• _PROMPT_
Please give back word for word the lines of the material below between the line containing "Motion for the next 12" and the line containing "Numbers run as", inclusive.

• _DATASET ENTRIES_
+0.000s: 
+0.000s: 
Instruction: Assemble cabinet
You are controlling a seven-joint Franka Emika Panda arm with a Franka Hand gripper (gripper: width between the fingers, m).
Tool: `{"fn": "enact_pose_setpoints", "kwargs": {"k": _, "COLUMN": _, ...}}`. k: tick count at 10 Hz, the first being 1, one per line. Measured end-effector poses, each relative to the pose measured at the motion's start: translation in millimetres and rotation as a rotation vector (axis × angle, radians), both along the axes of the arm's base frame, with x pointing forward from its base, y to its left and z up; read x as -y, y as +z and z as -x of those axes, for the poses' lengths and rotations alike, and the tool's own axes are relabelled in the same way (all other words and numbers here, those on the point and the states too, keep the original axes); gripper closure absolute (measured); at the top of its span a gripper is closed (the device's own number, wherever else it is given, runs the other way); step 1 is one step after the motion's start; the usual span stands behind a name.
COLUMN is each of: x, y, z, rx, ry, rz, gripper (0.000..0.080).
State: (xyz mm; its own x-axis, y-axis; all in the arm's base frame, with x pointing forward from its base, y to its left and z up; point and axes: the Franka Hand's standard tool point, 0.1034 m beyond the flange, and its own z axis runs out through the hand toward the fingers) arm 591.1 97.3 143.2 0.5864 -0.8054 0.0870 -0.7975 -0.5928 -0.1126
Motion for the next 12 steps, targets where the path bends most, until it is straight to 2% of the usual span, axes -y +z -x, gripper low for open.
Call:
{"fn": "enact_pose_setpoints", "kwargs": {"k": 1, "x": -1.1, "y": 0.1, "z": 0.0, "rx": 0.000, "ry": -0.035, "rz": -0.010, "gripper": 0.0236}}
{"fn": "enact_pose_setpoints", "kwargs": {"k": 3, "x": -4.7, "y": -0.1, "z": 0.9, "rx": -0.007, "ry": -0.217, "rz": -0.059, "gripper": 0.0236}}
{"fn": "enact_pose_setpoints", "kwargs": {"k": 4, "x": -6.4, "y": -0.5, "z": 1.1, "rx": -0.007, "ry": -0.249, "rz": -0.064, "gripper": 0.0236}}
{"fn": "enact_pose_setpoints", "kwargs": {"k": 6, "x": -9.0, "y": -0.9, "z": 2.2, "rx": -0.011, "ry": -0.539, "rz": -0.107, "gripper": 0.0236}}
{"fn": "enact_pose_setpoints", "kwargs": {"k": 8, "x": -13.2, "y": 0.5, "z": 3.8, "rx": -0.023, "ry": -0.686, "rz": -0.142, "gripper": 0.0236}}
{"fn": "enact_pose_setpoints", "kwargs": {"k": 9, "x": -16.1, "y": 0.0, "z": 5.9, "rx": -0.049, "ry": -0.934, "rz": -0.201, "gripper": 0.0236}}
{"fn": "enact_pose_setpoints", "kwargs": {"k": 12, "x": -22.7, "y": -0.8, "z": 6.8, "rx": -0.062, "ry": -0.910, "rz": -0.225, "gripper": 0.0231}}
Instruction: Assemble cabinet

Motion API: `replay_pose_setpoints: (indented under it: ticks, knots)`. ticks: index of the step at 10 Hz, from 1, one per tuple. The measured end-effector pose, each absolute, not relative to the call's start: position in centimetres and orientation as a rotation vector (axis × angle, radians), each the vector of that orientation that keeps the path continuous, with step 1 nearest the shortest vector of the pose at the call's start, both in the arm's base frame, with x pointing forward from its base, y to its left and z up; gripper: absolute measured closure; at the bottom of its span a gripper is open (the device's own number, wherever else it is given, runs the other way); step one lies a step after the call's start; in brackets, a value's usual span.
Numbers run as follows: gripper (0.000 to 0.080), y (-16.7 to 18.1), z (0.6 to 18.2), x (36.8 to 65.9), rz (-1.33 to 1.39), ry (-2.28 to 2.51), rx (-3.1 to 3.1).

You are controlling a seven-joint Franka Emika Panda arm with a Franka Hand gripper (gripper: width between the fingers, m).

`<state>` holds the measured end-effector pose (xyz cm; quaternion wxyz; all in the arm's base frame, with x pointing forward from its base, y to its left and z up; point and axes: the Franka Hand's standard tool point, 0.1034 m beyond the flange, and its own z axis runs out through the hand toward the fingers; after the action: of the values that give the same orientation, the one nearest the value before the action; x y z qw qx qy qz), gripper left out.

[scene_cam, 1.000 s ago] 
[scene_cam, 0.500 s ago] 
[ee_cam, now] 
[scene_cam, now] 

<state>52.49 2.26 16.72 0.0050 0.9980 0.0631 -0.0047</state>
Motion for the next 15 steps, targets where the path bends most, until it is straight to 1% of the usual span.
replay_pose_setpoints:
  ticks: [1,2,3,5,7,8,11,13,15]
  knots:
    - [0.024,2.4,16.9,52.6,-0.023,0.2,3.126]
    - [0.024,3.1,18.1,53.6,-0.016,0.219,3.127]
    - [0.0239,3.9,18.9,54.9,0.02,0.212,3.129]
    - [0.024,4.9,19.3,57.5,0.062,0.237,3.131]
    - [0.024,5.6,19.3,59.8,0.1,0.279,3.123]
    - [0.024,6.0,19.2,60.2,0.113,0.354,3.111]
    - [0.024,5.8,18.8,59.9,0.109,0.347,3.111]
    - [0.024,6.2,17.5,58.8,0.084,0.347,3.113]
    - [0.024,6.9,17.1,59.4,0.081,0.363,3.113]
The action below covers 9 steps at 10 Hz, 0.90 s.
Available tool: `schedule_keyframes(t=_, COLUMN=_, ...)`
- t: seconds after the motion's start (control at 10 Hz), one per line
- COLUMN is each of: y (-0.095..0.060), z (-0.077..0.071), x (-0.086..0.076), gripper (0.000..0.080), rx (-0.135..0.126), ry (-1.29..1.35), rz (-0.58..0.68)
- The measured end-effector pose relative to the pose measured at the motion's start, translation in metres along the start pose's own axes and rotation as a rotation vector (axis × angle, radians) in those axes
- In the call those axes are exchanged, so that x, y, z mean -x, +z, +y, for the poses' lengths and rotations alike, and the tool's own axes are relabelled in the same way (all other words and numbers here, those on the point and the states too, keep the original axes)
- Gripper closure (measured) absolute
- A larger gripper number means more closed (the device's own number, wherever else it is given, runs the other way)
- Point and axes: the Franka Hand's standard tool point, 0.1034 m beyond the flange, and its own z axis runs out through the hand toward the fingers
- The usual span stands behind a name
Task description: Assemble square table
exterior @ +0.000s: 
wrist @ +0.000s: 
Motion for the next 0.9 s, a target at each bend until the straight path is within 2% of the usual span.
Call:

• _WRITTEN RESPONSE_
Motion for the next 12 steps, targets where the path bends most, until it is straight to 2% of the usual span, axes -y +z -x, gripper low for open.
Call:
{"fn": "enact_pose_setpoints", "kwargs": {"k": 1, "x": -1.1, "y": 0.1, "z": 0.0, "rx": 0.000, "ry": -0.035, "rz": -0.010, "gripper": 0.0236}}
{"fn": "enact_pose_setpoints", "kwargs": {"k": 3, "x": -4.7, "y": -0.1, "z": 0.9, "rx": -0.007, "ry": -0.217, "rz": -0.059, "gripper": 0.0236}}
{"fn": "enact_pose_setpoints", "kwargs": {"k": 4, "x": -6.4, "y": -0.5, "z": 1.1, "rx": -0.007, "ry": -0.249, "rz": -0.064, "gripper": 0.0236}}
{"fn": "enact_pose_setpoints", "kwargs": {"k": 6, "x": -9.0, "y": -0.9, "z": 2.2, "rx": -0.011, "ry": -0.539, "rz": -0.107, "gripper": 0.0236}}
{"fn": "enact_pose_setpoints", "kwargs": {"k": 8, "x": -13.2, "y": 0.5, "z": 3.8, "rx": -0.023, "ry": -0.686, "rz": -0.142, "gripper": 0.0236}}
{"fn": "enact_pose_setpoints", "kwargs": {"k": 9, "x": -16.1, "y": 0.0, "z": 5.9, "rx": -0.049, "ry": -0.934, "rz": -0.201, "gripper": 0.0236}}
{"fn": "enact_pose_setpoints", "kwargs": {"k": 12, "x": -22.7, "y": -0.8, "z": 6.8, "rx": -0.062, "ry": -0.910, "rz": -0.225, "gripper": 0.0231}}
Instruction: Assemble cabinet

Motion API: `replay_pose_setpoints: (indented under it: ticks, knots)`. ticks: index of the step at 10 Hz, from 1, one per tuple. The measured end-effector pose, each absolute, not relative to the call's start: position in centimetres and orientation as a rotation vector (axis × angle, radians), each the vector of that orientation that keeps the path continuous, with step 1 nearest the shortest vector of the pose at the call's start, both in the arm's base frame, with x pointing forward from its base, y to its left and z up; gripper: absolute measured closure; at the bottom of its span a gripper is open (the device's own number, wherever else it is given, runs the other way); step one lies a step after the call's start; in brackets, a value's usual span.
Numbers run as follows: gripper (0.000 to 0.080), y (-16.7 to 18.1), z (0.6 to 18.2), x (36.8 to 65.9), rz (-1.33 to 1.39), ry (-2.28 to 2.51), rx (-3.1 to 3.1).

That completes the answer to the exercise.